What is needed —
Copy each line from the data that has the word "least" in it.

++++ Input material

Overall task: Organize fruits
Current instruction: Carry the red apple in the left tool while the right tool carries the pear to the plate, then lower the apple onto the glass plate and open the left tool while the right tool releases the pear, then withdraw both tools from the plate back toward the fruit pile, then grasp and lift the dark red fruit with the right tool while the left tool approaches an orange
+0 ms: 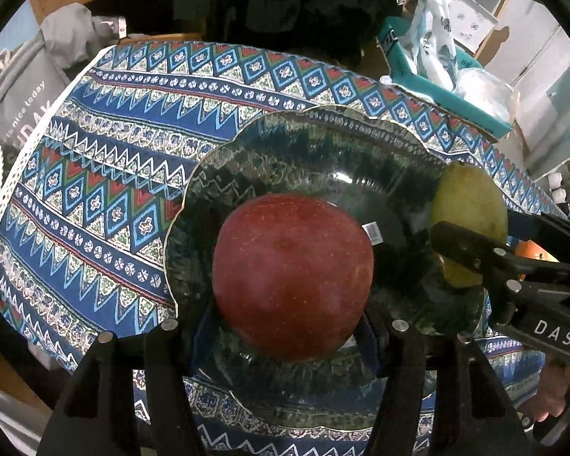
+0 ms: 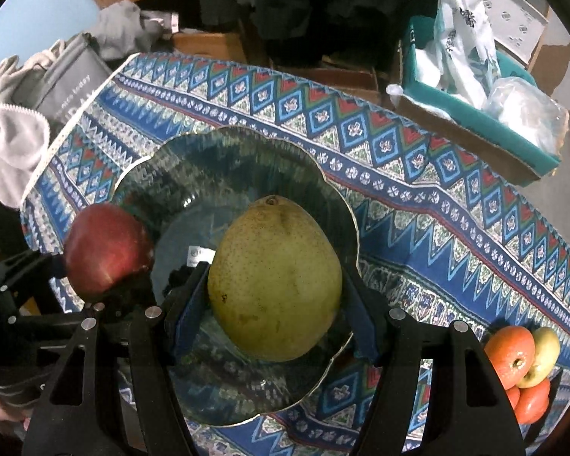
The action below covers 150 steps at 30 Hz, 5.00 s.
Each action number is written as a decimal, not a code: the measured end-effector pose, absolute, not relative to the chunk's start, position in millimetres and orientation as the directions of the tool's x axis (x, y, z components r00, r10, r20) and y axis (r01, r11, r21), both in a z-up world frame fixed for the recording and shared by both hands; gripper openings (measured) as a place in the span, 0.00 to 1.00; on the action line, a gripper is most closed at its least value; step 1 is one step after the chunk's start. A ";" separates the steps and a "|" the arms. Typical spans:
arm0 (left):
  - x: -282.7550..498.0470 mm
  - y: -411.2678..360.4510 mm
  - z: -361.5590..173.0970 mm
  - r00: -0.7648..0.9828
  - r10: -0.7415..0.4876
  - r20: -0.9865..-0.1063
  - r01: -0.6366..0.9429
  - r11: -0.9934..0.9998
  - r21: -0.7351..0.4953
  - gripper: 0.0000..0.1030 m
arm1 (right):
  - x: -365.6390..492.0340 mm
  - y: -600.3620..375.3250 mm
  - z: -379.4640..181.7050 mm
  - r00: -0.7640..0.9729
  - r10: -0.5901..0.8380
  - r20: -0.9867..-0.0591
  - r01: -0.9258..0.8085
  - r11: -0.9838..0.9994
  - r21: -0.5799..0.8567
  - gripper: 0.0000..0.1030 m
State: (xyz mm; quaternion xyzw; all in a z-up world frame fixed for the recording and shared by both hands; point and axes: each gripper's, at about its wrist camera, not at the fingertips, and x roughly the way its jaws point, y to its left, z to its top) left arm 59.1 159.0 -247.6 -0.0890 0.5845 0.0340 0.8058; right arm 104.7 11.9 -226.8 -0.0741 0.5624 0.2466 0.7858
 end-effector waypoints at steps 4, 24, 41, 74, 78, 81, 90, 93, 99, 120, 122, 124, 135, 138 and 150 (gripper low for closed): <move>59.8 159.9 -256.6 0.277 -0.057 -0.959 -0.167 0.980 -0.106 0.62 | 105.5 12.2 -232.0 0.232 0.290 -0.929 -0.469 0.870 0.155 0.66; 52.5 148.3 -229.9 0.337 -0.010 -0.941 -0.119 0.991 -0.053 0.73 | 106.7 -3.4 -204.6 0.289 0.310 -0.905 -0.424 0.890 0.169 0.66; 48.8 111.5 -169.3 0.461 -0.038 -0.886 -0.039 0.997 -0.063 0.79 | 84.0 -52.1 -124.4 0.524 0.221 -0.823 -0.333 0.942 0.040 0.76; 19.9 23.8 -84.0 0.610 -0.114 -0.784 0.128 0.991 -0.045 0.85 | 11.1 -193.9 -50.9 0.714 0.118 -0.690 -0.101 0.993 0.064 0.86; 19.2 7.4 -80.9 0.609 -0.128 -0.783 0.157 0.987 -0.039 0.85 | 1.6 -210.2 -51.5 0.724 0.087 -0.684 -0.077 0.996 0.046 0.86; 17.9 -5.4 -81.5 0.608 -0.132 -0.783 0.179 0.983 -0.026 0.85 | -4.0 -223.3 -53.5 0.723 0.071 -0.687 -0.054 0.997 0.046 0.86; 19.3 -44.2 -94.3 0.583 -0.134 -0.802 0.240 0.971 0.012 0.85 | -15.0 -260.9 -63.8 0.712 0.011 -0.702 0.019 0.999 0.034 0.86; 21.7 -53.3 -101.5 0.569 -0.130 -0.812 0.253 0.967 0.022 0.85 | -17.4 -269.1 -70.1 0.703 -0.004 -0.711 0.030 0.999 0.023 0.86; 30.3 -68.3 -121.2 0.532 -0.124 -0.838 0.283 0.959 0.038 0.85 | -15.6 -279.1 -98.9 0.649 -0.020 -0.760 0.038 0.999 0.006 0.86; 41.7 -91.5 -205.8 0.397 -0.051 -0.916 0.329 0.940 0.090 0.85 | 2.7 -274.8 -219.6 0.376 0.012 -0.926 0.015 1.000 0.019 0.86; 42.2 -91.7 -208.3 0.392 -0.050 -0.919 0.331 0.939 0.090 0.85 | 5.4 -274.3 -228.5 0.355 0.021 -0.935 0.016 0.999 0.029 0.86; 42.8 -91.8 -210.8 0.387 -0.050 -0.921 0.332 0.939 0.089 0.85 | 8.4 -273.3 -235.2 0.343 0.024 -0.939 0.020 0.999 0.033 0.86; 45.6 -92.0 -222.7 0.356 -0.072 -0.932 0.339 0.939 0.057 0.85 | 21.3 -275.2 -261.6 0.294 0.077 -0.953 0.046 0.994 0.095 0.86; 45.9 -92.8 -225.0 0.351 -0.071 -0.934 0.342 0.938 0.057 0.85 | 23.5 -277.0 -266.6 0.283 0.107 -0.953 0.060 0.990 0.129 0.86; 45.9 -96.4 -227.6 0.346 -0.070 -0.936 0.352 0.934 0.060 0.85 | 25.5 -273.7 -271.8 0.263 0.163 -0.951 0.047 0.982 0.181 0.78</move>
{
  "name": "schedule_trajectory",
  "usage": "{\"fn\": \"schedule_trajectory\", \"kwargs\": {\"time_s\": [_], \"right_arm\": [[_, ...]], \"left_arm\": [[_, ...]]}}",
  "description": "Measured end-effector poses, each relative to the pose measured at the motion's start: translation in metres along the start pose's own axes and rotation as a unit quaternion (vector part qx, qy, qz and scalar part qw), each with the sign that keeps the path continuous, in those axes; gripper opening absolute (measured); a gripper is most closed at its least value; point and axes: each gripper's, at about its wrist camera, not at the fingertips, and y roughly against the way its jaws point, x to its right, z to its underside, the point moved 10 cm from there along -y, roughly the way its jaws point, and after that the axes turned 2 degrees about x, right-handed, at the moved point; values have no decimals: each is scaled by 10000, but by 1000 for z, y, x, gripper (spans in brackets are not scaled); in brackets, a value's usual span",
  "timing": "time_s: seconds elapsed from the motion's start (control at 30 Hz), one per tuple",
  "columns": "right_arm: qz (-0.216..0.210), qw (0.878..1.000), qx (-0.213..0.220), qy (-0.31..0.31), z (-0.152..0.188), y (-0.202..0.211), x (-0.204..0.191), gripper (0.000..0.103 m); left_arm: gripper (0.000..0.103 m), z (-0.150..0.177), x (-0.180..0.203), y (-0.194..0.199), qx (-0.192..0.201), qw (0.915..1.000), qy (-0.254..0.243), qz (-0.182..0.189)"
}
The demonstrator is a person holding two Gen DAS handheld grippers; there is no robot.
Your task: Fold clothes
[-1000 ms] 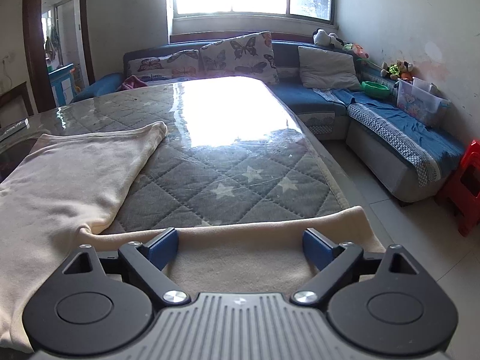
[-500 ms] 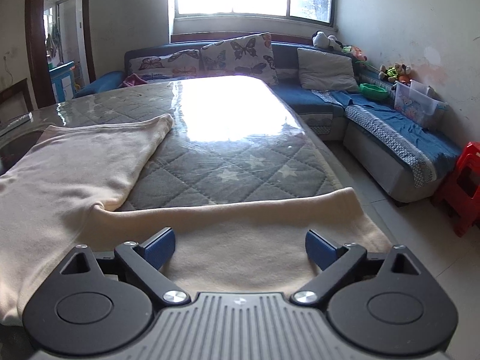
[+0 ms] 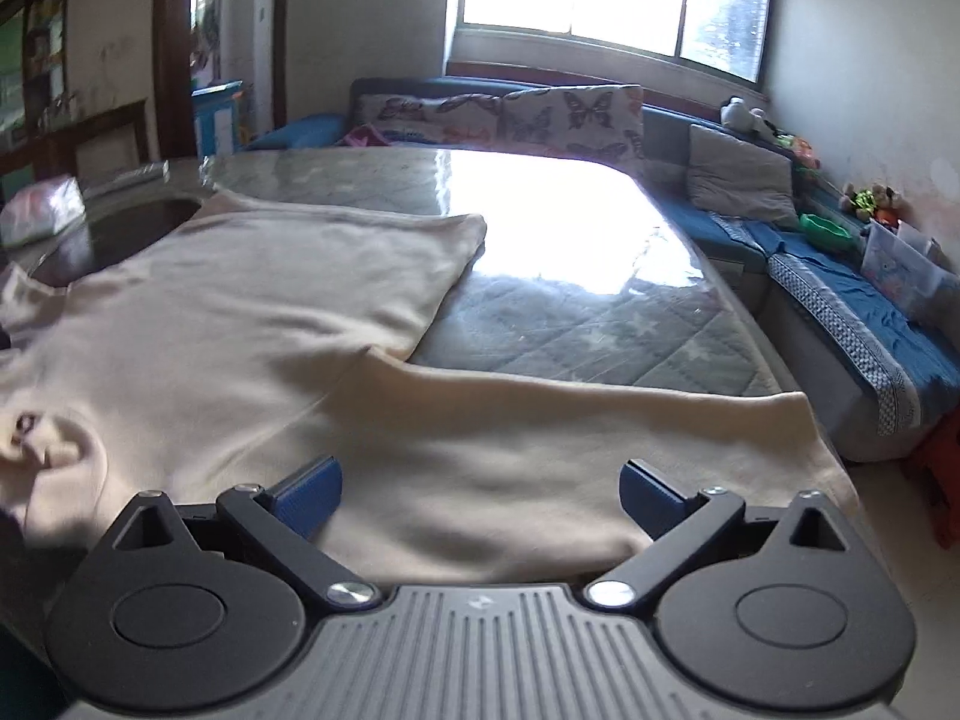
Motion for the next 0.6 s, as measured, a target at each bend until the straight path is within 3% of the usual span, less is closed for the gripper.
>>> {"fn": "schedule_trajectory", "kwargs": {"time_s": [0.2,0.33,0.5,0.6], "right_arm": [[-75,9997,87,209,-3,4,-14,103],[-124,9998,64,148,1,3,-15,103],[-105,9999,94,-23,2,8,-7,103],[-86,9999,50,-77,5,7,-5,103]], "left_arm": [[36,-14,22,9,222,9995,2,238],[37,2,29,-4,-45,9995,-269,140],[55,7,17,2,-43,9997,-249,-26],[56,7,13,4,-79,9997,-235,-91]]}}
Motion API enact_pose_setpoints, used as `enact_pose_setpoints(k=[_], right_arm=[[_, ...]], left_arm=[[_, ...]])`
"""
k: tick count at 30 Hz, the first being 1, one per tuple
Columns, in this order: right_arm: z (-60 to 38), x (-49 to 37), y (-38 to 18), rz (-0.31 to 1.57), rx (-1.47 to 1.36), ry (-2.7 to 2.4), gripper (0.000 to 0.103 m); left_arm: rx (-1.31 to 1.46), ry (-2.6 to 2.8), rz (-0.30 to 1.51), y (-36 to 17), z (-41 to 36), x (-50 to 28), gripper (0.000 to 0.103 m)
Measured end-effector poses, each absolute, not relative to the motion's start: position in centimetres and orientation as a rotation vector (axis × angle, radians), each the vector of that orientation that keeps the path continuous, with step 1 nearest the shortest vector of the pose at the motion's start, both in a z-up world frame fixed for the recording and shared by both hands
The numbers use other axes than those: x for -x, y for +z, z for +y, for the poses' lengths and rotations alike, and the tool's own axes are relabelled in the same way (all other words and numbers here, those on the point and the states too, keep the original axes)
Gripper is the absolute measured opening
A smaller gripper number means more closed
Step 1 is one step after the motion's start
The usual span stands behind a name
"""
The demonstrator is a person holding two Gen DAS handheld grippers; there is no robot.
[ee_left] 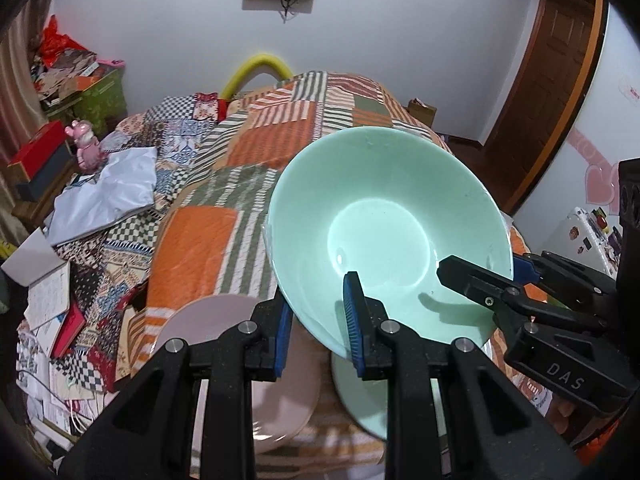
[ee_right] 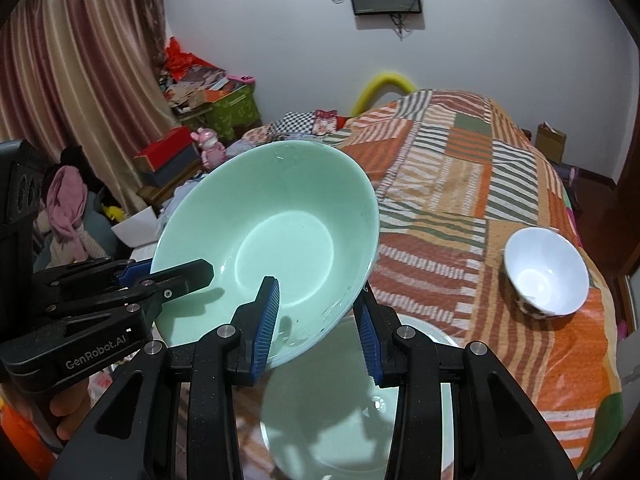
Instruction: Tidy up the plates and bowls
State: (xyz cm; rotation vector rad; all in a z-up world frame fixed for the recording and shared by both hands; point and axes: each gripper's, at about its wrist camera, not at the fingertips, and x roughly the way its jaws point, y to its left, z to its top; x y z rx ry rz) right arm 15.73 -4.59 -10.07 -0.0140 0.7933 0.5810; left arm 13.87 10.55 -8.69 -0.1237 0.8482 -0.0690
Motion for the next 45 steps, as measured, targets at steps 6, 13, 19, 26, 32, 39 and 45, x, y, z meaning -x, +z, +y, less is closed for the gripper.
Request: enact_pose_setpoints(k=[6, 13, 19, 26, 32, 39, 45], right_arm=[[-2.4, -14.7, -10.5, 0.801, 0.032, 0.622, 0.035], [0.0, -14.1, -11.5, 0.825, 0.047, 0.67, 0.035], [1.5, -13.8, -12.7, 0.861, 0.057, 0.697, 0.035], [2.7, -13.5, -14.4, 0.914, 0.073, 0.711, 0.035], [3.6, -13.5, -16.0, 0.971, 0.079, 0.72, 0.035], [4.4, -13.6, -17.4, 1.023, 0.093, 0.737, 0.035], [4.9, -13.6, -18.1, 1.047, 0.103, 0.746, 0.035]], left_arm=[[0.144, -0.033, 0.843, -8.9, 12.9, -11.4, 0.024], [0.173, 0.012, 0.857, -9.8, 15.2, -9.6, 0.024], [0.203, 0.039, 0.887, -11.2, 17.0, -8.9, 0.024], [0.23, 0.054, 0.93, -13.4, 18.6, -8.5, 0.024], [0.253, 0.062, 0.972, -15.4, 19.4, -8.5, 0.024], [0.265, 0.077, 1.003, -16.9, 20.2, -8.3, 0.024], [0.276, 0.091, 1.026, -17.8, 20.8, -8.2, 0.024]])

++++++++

Task output —
Each action number is written as a decimal, not a code: the measured end-effector pose, absolute, not relative to the chunk's start, position in millimetres and orientation as the directions of the tool's x axis (x, y, z components r00, r10, r20) and y axis (r01, r11, r21), both in a z-up world frame fixed for the recording and shared by both hands; gripper openings (measured) as a place in the span, 0.00 to 1.00; on the action line, a gripper is most closed at its least value; step 1 is one step after the chunk's start. A ";" separates the steps and a "|" the arms. Typical spans:
  "description": "Measured end-effector poses, each relative to the pose measured at the motion's start: translation in metres along the start pose's own axes and rotation as a unit quaternion (vector part qx, qy, qz and scalar part qw), each with the sign that keeps the path continuous, in those axes; gripper opening absolute (measured); a gripper is most closed at its least value; point and axes: each gripper's, at about its wrist camera, not at the fingertips, and y roughly against the way its jaws point, x to its right, z to its underside, the point moved 10 cm from there along -y, roughly the way its jaws point, and after that the axes turned 2 degrees about x, right-handed, at the moved point; values have no decimals: each is scaled by 10000, but by 1000 for z, y, x, gripper (spans in brackets are not scaled); in brackets, a value's usual span",

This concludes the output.